WHAT YOU WILL DO: Copy out exactly the stretch below, from the line with "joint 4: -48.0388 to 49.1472" through the line with "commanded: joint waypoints", both included; the pictures stay out.
━━━━━ SUPPLIED MATERIAL
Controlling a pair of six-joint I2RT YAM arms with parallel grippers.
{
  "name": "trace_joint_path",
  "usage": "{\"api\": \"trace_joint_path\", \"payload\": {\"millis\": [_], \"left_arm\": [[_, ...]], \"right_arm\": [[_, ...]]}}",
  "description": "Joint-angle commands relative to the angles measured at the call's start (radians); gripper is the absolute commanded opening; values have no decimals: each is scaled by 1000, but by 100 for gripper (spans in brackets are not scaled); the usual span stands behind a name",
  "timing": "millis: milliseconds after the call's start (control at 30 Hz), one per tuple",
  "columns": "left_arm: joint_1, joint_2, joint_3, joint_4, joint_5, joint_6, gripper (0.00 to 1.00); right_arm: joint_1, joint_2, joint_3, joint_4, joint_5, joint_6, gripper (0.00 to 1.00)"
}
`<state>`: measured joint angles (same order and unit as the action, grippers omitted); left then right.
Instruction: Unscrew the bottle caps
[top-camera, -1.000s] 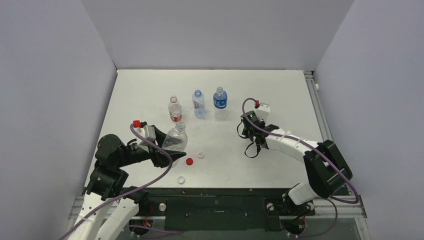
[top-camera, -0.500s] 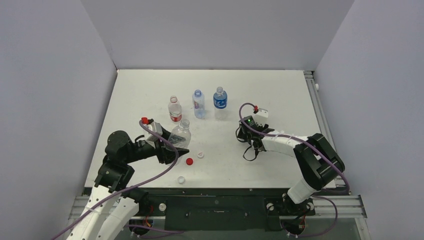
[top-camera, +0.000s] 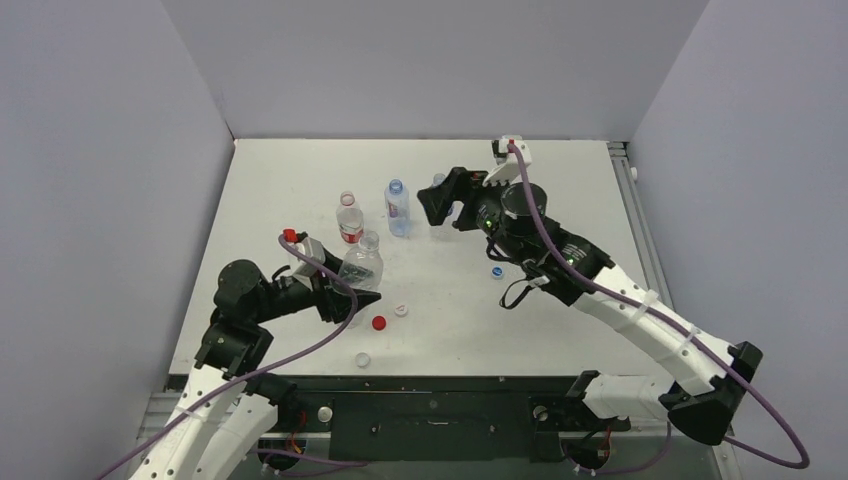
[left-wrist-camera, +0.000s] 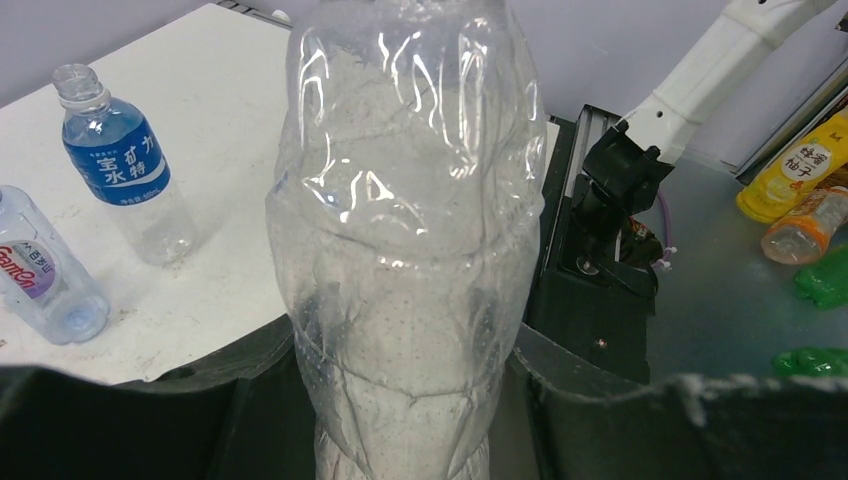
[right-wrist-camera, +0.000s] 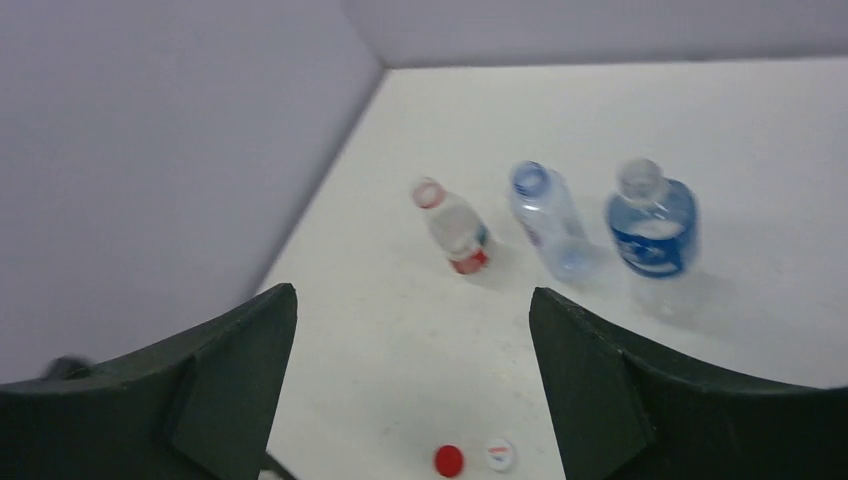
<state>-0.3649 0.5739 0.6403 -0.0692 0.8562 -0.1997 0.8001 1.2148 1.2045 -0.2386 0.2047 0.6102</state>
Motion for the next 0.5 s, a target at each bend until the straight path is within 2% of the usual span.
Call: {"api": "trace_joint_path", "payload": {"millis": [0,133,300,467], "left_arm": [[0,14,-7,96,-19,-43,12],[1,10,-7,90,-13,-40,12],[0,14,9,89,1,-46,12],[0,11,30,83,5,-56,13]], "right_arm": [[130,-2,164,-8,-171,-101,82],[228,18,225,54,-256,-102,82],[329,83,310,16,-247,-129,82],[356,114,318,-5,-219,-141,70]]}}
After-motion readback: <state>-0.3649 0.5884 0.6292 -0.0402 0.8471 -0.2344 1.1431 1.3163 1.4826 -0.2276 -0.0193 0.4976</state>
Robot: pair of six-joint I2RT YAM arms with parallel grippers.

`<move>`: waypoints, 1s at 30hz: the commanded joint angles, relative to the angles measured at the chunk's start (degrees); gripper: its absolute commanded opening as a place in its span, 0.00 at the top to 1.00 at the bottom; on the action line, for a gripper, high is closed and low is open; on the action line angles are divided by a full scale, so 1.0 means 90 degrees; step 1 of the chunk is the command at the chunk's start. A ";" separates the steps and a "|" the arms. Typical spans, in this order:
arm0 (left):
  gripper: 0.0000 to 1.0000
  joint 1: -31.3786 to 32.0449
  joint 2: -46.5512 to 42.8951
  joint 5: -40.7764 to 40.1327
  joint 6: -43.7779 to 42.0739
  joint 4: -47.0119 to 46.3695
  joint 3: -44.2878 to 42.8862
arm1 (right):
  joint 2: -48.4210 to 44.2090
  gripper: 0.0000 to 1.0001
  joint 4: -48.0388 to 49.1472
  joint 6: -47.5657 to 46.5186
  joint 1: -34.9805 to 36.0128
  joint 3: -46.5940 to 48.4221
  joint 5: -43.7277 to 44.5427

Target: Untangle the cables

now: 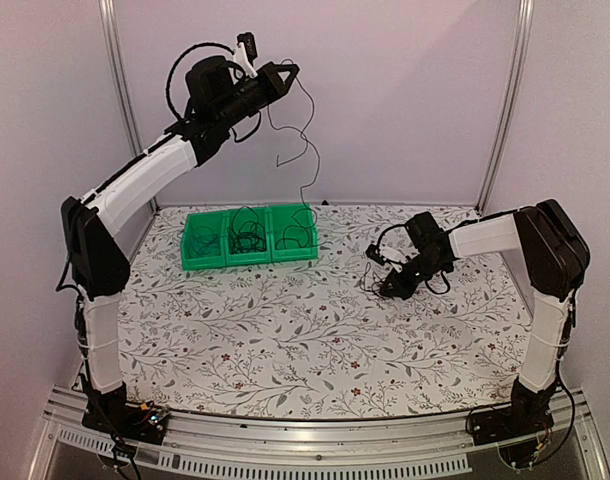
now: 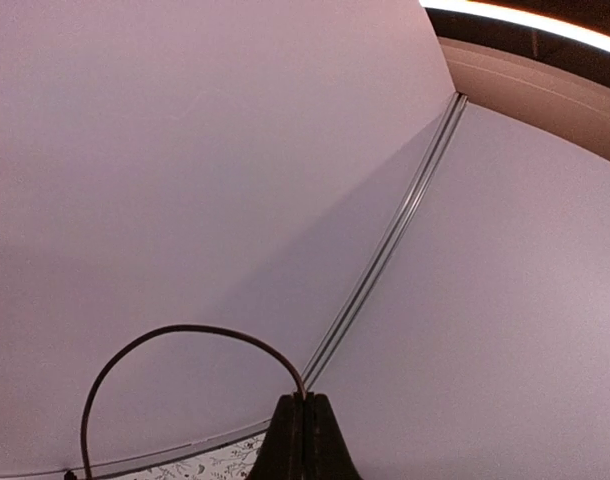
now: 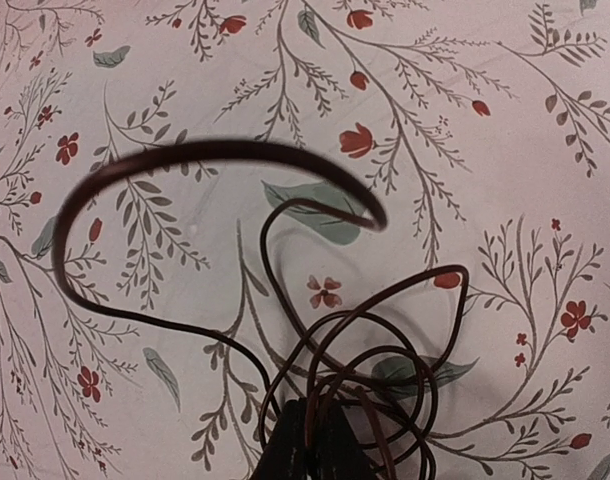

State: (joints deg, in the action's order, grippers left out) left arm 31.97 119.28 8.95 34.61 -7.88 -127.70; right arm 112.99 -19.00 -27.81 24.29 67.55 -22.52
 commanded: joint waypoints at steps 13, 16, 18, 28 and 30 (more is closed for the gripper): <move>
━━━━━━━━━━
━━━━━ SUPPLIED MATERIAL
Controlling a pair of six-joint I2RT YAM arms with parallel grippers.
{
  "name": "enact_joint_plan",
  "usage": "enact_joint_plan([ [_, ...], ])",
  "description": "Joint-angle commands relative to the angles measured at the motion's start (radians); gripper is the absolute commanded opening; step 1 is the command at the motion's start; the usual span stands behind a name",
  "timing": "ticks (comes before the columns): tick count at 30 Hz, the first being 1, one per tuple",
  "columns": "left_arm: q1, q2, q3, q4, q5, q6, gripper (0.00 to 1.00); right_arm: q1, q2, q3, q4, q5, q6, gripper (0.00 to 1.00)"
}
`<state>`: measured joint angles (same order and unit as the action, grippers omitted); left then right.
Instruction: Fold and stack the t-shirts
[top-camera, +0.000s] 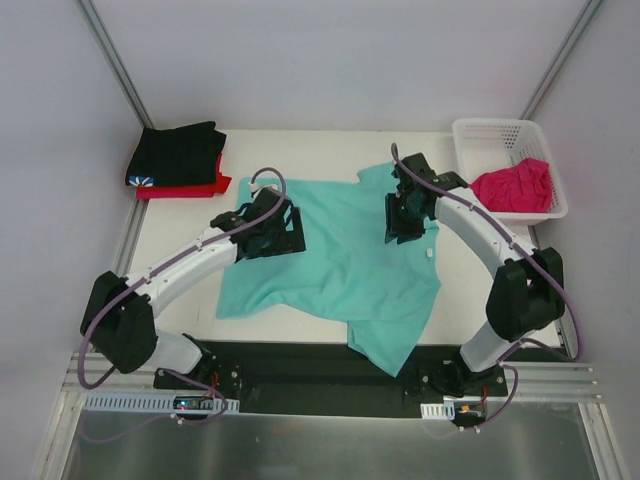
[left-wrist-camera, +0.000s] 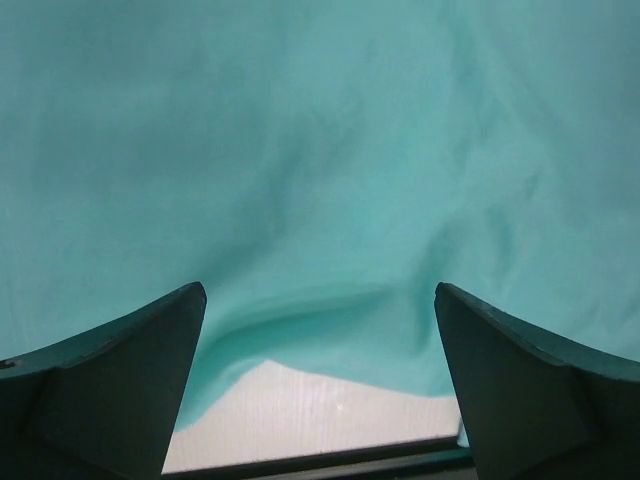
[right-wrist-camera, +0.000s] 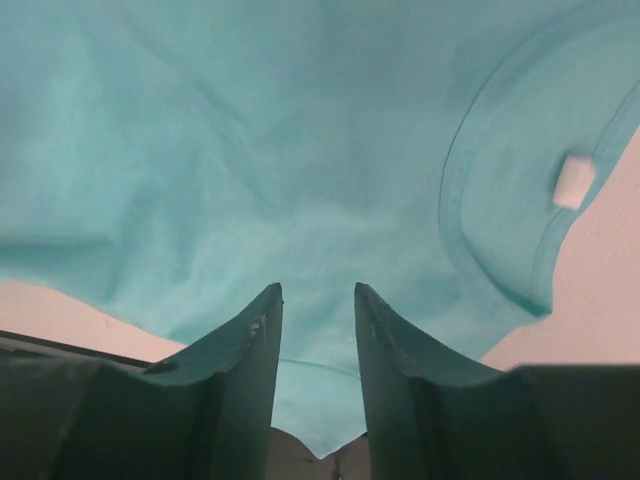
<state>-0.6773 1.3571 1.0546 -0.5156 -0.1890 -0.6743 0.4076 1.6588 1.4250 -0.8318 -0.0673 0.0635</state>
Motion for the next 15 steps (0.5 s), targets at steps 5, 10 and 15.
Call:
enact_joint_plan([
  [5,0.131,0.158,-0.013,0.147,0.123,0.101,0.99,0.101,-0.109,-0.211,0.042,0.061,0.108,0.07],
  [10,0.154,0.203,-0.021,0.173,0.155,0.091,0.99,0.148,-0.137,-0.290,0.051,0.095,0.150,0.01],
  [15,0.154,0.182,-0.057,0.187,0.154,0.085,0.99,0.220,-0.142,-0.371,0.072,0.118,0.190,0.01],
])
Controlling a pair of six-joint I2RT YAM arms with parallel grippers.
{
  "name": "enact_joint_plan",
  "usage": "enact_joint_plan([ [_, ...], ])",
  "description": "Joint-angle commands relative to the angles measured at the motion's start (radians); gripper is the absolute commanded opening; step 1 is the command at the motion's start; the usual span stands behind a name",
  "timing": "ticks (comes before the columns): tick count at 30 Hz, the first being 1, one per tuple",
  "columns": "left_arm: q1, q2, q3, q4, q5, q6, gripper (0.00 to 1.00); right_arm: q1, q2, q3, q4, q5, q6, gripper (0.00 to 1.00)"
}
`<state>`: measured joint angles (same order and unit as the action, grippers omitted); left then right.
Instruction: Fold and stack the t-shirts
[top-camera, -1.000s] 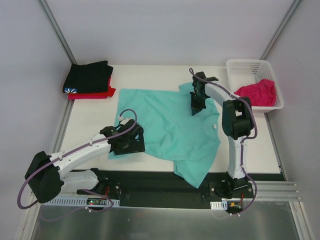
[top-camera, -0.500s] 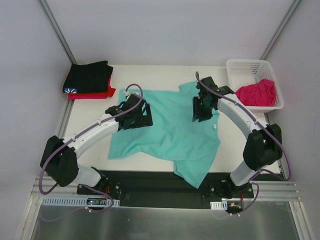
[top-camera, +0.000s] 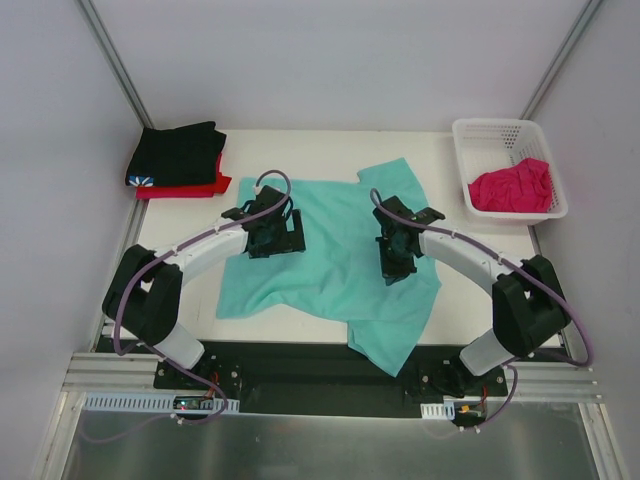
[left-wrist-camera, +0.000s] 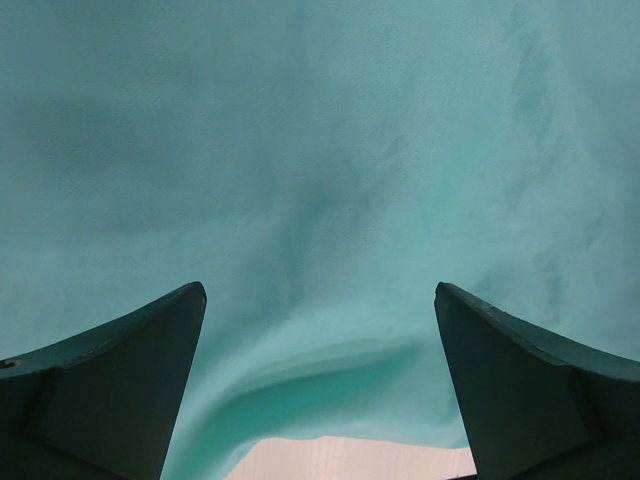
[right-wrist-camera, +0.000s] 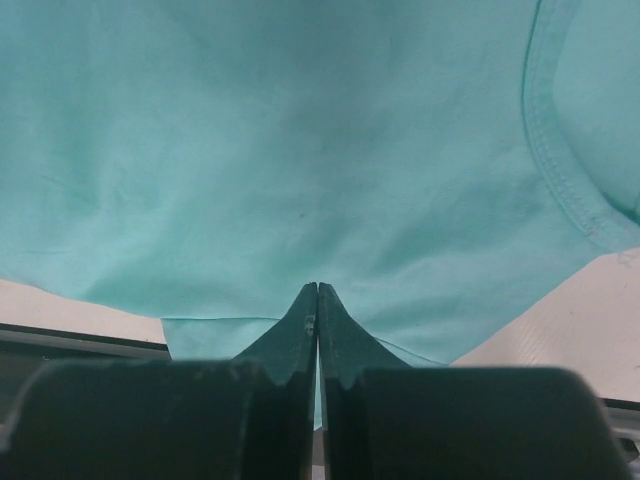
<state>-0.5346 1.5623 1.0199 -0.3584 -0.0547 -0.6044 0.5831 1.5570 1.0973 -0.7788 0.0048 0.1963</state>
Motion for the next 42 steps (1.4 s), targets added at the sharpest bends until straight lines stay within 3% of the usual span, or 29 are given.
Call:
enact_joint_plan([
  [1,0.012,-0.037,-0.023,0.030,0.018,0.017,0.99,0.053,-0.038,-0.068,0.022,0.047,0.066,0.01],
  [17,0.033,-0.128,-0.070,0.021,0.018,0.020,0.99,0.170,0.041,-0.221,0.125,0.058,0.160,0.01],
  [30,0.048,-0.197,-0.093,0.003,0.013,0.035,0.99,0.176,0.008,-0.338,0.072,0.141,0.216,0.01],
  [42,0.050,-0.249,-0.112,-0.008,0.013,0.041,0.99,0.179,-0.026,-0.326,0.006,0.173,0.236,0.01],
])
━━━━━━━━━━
RESPONSE TO THIS TASK:
  joint 4: -48.0388 to 49.1472
  joint 6: -47.5657 to 46.5186
  joint 1: -34.9805 to 36.0128
  joint 3: -46.5940 to 48.4221
  joint 5: -43.7277 to 44.5427

Target: Untangle the cables

now: 
now: 
now: 

State: (joints deg, in the action's order, grippers left out) left arm 31.97 119.28 8.95 34.61 -7.88 -127.70; right arm 112.99 -19.00 -27.81 24.29 67.55 -22.52
 commanded: joint waypoints at steps 13, 16, 18, 28 and 30 (more is closed for the gripper): <move>

This completes the exercise.